» Activity:
The answer must consist of the entire listing, repeated exactly.
::::
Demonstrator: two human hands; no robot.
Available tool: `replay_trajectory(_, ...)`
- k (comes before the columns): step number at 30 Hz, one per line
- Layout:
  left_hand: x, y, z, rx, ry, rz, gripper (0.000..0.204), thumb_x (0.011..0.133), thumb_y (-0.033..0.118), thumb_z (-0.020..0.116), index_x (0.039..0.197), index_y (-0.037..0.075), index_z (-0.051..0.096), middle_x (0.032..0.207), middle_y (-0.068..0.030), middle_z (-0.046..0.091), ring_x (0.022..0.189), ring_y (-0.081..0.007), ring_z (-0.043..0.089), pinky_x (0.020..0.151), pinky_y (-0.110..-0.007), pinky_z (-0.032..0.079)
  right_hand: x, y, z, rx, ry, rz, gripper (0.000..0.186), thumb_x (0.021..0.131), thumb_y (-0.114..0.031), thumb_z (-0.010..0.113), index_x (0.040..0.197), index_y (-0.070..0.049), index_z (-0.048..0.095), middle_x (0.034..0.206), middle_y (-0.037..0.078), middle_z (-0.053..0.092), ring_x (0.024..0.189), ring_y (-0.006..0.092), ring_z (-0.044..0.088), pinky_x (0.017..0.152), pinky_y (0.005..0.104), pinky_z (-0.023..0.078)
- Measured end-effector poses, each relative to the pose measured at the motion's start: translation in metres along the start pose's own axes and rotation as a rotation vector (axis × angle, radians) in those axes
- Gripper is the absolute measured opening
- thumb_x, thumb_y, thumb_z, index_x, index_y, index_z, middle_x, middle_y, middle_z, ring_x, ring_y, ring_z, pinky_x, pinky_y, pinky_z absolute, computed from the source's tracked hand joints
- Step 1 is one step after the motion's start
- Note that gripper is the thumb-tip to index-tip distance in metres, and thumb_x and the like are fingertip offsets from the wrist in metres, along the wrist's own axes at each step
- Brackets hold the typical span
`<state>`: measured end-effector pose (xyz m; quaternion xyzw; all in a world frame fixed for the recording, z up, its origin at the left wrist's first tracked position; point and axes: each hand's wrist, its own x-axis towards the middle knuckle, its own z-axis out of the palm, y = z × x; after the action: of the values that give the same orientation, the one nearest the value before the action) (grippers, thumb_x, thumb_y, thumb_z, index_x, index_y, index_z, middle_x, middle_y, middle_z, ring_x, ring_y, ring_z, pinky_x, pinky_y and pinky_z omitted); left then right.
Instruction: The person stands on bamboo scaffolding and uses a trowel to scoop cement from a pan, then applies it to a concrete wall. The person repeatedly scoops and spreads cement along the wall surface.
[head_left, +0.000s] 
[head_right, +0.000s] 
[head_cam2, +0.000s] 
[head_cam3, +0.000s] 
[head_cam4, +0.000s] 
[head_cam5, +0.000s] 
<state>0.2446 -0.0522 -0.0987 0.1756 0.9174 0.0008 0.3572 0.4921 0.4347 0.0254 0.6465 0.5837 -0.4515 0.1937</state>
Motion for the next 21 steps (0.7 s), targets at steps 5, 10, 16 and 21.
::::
» Answer for this exercise:
Demonstrator: two human hands; no robot.
Available tool: `replay_trajectory(_, ...)`
- k (comes before the columns): step number at 30 Hz, one per line
- Layout:
  left_hand: x, y, z, rx, ry, rz, gripper (0.000..0.204), thumb_x (0.011..0.133), thumb_y (-0.033..0.118), thumb_z (-0.020..0.116), index_x (0.039..0.197), index_y (-0.037..0.075), index_z (-0.051..0.096), middle_x (0.032..0.207), middle_y (-0.068..0.030), middle_z (-0.046..0.091), ring_x (0.022..0.189), ring_y (-0.081..0.007), ring_z (-0.043..0.089), pinky_x (0.020..0.151), pinky_y (-0.110..-0.007), pinky_z (-0.032..0.079)
  right_hand: x, y, z, rx, ry, rz, gripper (0.000..0.186), thumb_x (0.021..0.131), thumb_y (-0.114..0.031), thumb_z (-0.010..0.113), index_x (0.040..0.197), index_y (-0.070..0.049), index_z (-0.048..0.095), middle_x (0.034..0.206), middle_y (-0.037..0.078), middle_z (-0.053..0.092), ring_x (0.024..0.189), ring_y (-0.006..0.092), ring_z (-0.044..0.088), pinky_x (0.017..0.152), pinky_y (0.005..0.104), pinky_z (-0.023..0.078)
- Measured end-effector poses, each relative to the pose measured at the motion's start: translation in metres along the start pose's own axes and rotation as a rotation vector (axis × angle, radians) in those axes
- Gripper is the absolute measured opening
- thumb_x, thumb_y, thumb_z, index_x, index_y, index_z, middle_x, middle_y, middle_z, ring_x, ring_y, ring_z, pinky_x, pinky_y, pinky_z absolute, computed from the source's tracked hand joints
- Step 1 is one step after the motion's start
- Note that gripper is the thumb-tip to index-tip distance in metres, and thumb_x and the like are fingertip offsets from the wrist in metres, along the wrist's own axes at each step
- Brackets hold the typical span
`<state>`: measured end-effector pose (xyz m; quaternion xyzw; all in a world frame fixed for the recording, z up, its origin at the left wrist's first tracked position; point and axes: each hand's wrist, its own x-axis towards the middle knuckle, its own z-axis out of the palm, y = z × x; after the action: of the values that give the same orientation, the one nearest the value before the action) (grippers, thumb_x, thumb_y, thumb_z, index_x, index_y, index_z, middle_x, middle_y, middle_z, ring_x, ring_y, ring_z, pinky_x, pinky_y and pinky_z omitted); left then right.
Instruction: The person stands on bamboo scaffolding and uses a trowel to scoop cement from a pan, then applies it to a concrete wall. The person repeatedly scoops and spreads cement along the wall surface.
[head_left, +0.000s] 
[head_right, +0.000s] 
[head_cam2, +0.000s] 
[head_cam3, +0.000s] 
[head_cam4, +0.000s] 
[head_cam5, +0.000s] 
<state>0.2446 -0.0522 -0.0987 0.1756 0.9174 0.0008 0.3572 0.4921 0.4347 0.0254 0.6465 0.5837 -0.4515 0.1937</state>
Motion for the next 21 steps (0.7 s), targets at steps 5, 10, 16 and 21.

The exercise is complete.